I am getting "unknown parsing error" when trying to run a script with a following first line: #@+leo-encoding=cp1251. If I add a couple of empty lines or # -*- coding: cp1251 -*- then everything is ok. I am using ActiveState python 2.3.3 on Win2K server. ---------- Python ---------- error=22 File "test.py", line 1 SyntaxError: unknown parsing error Output completed (0 sec consumed) - Normal Termination ------------------------------ #@+leo-encoding=cp1251. #@+node:0::@file test.py #@+body for i in range(5): print i #@-body #@-node:0::@file test.py #@-leo
Logged In: YES user_id=33168 Martin, I hope you don't mind me assigning this to you. I think you implemented the coding spec. I briefly read the PEP and while the code does what the PEP states (ie, use a regex), the behaviour doesn't match the examples. It also seems like it could be error prone to allow r'#.*coding[:=]' I think there are two issues. 1) in pythonrun.c in E_DECODE there is a missing break 2) the check for # -*- coding is not strict enough The patch makes the check r'# (-\*-)? coding[:=]' The attached patch addresses both issues, although I'm not sure you will agree #2 is a problem. Feel free to checkin, assign back to me or whatever. I'm not sure what the error message in pythonrun should be, right now it's "unknown decode error." Perhaps that should be "invalid encoding" or something?
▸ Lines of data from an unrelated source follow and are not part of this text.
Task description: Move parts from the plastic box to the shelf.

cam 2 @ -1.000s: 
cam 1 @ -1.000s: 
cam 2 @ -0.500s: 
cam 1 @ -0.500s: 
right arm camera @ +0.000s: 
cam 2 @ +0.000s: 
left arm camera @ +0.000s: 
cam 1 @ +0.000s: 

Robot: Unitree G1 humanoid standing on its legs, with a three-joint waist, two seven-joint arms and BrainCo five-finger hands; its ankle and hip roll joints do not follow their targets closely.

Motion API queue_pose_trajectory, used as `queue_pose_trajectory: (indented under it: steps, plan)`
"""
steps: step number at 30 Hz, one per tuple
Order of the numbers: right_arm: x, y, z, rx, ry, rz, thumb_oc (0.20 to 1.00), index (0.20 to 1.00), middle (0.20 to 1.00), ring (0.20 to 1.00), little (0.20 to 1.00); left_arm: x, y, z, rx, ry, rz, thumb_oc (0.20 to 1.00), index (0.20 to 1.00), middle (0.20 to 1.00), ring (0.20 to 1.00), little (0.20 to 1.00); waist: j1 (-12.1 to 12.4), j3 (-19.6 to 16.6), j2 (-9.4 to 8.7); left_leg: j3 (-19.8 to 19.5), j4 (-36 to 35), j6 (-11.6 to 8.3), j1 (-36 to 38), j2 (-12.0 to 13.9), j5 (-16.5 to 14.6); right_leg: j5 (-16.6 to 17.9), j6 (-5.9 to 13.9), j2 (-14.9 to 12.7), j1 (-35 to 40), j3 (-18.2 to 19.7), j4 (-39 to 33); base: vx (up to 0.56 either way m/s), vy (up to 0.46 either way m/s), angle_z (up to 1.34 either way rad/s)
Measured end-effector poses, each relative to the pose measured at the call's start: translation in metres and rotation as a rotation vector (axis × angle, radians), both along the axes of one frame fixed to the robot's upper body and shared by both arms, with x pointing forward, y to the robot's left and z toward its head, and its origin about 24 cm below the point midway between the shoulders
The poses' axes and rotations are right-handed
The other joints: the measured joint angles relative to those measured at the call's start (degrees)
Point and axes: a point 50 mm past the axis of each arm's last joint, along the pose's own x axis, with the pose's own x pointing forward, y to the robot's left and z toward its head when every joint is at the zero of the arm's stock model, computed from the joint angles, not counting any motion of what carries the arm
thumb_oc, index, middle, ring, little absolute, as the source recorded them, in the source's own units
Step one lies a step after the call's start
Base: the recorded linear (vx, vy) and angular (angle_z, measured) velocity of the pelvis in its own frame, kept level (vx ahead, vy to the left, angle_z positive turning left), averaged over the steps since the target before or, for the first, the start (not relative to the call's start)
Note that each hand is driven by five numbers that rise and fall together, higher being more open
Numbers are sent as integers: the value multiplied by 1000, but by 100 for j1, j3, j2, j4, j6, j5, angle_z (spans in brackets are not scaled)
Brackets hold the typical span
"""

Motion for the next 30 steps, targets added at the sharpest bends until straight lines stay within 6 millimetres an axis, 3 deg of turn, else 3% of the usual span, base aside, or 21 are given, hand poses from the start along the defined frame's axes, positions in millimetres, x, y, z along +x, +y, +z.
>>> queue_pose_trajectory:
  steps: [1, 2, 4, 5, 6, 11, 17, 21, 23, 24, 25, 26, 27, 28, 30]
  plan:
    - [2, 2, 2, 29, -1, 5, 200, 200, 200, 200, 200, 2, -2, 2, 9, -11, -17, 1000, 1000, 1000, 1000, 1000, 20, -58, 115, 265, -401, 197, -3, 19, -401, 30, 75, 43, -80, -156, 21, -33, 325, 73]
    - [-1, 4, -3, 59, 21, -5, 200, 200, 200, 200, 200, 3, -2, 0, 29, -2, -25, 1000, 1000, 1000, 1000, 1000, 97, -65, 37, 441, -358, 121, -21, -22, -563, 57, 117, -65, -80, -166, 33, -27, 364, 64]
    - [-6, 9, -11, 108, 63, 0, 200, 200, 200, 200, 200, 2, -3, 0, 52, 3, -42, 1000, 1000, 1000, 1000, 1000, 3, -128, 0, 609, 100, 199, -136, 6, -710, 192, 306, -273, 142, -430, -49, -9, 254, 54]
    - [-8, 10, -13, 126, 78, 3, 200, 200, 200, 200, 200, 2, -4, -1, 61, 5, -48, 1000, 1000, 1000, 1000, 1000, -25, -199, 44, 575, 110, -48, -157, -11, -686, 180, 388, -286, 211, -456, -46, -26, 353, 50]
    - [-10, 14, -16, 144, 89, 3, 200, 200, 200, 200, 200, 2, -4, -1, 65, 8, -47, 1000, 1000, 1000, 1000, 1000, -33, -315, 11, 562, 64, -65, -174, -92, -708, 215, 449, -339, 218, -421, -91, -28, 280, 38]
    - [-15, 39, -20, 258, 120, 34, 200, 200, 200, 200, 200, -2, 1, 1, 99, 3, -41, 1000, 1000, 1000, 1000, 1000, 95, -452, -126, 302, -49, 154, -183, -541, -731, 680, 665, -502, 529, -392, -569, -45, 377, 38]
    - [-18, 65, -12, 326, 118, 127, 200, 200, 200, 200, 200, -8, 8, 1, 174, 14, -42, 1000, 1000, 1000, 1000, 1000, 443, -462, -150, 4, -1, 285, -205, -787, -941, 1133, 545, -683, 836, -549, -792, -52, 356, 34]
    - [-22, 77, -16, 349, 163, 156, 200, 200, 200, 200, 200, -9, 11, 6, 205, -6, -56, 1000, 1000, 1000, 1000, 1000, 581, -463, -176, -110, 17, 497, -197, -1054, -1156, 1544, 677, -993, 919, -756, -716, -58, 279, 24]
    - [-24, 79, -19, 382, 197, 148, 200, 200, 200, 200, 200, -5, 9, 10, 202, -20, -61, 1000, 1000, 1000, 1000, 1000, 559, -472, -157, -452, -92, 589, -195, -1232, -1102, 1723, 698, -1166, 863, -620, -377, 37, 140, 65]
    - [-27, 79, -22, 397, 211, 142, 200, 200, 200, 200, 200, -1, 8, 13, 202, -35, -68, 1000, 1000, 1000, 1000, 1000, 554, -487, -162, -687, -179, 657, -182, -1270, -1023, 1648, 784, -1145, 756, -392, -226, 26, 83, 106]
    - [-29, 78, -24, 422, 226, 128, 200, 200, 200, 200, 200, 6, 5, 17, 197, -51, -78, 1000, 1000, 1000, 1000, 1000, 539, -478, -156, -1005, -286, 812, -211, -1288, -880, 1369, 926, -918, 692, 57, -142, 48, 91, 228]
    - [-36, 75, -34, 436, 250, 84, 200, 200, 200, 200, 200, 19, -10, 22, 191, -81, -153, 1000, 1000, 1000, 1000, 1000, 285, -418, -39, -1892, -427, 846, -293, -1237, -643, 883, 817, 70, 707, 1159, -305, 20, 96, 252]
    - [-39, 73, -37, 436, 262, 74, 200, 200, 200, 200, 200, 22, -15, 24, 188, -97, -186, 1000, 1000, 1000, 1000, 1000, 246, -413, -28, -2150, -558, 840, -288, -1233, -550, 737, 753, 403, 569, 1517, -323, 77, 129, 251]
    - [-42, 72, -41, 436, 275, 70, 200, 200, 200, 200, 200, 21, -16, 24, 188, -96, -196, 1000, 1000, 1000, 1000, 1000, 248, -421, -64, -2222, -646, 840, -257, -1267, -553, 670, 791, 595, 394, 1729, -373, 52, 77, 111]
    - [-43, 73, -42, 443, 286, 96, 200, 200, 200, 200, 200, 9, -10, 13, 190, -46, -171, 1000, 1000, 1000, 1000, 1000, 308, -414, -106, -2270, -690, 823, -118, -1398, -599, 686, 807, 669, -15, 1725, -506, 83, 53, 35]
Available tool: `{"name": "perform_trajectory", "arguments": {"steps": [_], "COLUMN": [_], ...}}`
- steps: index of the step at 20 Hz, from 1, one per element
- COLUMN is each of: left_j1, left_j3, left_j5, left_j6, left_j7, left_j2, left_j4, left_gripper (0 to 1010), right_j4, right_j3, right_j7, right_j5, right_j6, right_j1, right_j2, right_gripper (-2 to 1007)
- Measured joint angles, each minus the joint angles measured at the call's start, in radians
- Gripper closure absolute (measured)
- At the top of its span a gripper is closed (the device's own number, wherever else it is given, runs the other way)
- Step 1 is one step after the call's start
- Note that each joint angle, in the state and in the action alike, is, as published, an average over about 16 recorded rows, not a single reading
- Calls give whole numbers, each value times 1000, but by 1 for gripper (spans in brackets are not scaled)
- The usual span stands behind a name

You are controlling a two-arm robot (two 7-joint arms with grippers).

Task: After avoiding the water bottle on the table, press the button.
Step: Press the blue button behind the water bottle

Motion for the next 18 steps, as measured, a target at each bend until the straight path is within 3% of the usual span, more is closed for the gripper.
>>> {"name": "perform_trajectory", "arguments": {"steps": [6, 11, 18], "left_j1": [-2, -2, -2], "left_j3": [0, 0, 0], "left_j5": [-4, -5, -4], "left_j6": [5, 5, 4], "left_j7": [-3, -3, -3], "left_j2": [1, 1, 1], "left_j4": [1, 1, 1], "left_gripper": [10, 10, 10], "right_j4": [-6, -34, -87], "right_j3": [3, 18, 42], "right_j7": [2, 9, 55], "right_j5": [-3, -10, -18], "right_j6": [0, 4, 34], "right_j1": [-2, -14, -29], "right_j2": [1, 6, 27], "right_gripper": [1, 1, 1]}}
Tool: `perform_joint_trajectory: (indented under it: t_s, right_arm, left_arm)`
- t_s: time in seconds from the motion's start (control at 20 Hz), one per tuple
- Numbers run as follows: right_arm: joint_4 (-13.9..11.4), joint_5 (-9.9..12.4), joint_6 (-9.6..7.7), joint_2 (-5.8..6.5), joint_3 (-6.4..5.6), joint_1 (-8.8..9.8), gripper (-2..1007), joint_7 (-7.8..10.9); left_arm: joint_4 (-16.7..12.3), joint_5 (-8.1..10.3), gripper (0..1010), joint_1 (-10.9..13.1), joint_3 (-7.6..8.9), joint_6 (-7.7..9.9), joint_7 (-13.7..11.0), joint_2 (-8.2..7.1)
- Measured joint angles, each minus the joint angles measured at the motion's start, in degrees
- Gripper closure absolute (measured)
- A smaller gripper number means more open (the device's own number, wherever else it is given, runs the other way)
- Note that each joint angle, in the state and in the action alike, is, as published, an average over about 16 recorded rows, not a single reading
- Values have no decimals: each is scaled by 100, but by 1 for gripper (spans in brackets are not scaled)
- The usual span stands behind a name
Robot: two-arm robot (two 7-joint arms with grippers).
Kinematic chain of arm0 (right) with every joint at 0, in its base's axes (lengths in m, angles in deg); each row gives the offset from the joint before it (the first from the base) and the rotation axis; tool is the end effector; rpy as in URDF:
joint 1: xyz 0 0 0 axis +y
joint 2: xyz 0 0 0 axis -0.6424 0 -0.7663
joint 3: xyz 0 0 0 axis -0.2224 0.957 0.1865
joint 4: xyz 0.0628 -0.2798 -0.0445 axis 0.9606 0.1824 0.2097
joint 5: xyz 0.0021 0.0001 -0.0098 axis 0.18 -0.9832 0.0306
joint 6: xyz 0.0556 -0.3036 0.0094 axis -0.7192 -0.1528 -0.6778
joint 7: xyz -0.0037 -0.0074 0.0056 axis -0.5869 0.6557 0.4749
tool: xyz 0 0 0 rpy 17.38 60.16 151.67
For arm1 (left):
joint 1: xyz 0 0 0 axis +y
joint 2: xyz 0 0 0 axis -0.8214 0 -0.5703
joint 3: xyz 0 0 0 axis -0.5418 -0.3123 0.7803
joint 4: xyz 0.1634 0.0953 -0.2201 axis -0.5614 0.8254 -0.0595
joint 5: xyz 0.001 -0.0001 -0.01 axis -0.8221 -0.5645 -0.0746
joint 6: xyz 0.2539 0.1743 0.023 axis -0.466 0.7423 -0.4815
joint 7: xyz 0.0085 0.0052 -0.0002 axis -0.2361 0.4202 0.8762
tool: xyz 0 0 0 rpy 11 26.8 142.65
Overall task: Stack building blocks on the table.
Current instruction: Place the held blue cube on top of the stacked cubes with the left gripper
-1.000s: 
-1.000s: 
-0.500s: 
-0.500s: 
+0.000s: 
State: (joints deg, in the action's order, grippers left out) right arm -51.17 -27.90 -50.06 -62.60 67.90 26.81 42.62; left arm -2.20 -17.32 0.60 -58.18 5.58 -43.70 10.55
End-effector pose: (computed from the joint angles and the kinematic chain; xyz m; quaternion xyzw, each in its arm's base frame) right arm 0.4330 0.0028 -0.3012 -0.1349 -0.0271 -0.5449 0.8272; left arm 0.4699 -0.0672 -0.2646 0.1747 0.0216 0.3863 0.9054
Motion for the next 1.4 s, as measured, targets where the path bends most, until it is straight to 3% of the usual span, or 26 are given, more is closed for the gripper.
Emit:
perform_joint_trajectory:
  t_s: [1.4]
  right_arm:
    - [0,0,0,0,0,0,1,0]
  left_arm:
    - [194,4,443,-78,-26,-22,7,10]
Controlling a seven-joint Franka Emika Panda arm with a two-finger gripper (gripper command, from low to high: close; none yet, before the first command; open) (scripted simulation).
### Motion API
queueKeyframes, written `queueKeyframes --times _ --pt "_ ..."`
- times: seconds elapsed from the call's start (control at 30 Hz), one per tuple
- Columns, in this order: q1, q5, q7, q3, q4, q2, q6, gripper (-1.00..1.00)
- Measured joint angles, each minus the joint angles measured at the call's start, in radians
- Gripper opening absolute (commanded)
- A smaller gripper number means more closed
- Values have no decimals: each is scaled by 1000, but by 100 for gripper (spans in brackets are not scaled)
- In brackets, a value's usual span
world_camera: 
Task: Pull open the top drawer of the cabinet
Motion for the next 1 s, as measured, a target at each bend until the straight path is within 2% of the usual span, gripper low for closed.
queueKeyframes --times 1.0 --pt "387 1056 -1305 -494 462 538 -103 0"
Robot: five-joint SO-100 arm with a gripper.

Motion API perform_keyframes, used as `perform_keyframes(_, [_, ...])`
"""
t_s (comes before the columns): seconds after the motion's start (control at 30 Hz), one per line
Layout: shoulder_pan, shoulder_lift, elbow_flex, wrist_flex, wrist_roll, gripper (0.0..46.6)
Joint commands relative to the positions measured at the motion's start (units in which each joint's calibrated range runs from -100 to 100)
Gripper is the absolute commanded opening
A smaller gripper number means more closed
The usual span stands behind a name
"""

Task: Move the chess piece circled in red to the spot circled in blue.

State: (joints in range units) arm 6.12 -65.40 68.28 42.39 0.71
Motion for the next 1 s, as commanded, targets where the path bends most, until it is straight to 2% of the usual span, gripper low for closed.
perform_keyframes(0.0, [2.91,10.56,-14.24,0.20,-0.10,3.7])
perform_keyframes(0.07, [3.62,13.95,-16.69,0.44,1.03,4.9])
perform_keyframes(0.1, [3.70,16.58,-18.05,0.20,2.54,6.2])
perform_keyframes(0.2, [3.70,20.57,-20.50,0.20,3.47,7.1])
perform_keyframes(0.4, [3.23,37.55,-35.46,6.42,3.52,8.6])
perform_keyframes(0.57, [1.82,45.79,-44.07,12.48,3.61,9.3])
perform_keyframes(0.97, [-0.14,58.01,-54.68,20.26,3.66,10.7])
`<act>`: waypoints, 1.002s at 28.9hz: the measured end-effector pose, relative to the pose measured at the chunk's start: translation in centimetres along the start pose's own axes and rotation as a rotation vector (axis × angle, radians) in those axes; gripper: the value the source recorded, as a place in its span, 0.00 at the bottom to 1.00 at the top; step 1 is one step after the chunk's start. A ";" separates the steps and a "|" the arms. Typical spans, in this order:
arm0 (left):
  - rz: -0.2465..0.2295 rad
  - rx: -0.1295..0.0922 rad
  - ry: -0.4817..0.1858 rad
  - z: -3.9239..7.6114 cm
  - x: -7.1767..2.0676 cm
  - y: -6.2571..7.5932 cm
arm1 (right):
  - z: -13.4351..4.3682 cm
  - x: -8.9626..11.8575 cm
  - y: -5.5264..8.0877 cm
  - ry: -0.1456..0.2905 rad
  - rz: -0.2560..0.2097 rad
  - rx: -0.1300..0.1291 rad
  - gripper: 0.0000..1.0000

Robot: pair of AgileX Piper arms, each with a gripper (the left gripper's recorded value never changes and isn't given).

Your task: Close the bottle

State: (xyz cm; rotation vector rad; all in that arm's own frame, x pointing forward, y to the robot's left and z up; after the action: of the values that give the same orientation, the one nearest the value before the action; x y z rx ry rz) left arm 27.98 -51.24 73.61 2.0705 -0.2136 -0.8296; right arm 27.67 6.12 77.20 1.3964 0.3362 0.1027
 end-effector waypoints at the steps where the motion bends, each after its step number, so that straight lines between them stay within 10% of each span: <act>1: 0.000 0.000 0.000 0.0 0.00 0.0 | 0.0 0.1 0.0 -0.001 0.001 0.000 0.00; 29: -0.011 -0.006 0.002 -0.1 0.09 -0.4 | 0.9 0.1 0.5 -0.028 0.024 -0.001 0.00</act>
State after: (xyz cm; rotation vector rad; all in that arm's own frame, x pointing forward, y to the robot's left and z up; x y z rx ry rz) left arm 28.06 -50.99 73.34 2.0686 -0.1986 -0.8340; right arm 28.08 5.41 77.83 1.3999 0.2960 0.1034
Logged In: YES user_id=21627 The patch is wrong. The PEP deliberately allows for arbitrary occurrences of the substring "coding", in particular inside "encoding". This was made so that other editors, like vi or LEO, can continue to use their own encoding declarations, and Python would recognize them. Unfortunately, LEO decided to add a full stop at the end of the line, so Python looks for an encoding named "cp1251.". We agree with the LEO author that this is a problem in LEO, and will be fixed. Alternatively, we could amend the PEP and declare that trailing dots are not part of the encoding name. The other part of the patch is correct; I have applied it as pythonrun.c 2.195.6.6 and 2.207. It would be even better if we could display the actual cause of the problem, but that is currently not supported in the parser.